2003-04-03 Thread Colin Watson
On Wed, Apr 02, 2003 at 11:24:36PM -0800, Paul Johnson wrote:
 On Thu, Apr 03, 2003 at 03:32:43AM +1000, bob parker wrote:
  I'm no expert really, and maybe there is some other permissions problem going 
  on, but I observe that with a default Debian Woody install that cdrecord is 
  setuid.
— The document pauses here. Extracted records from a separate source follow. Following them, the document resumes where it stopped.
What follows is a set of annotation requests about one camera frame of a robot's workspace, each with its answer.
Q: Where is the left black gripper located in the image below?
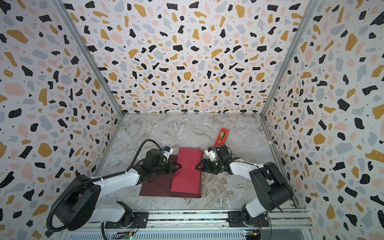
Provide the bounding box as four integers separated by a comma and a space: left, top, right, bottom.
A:
150, 160, 181, 176

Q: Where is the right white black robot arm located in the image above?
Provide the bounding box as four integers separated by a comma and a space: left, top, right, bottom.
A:
195, 145, 293, 225

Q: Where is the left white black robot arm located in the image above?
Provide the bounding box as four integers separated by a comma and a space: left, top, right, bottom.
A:
46, 147, 182, 233

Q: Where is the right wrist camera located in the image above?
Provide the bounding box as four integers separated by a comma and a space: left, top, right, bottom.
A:
205, 147, 217, 161

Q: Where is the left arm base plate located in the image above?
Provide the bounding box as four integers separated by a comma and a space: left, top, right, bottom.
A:
104, 201, 149, 230

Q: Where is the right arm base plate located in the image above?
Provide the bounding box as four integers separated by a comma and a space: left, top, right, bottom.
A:
226, 211, 270, 228

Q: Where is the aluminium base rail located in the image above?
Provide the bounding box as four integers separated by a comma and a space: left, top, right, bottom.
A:
59, 208, 317, 240

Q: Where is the black corrugated cable conduit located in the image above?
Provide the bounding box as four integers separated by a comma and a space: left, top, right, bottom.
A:
45, 138, 164, 233

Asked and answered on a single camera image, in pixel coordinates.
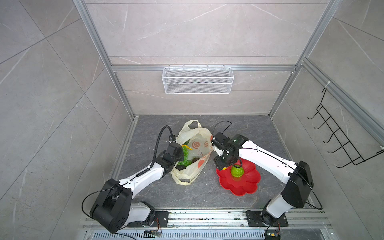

Afaik that is because it needs to lock some memory when it starts.
 
 I have to wonder why cdrecord, xcdroast, etc that depend on suid to
 work properly aren't set that way by default in sid.

cdrecord asks the following debconf question:

Template: cdrecord/SUID_bit
Type: boolean
Default: false
Description: Do you want /usr/bin/cdrecord to be installed SUID root?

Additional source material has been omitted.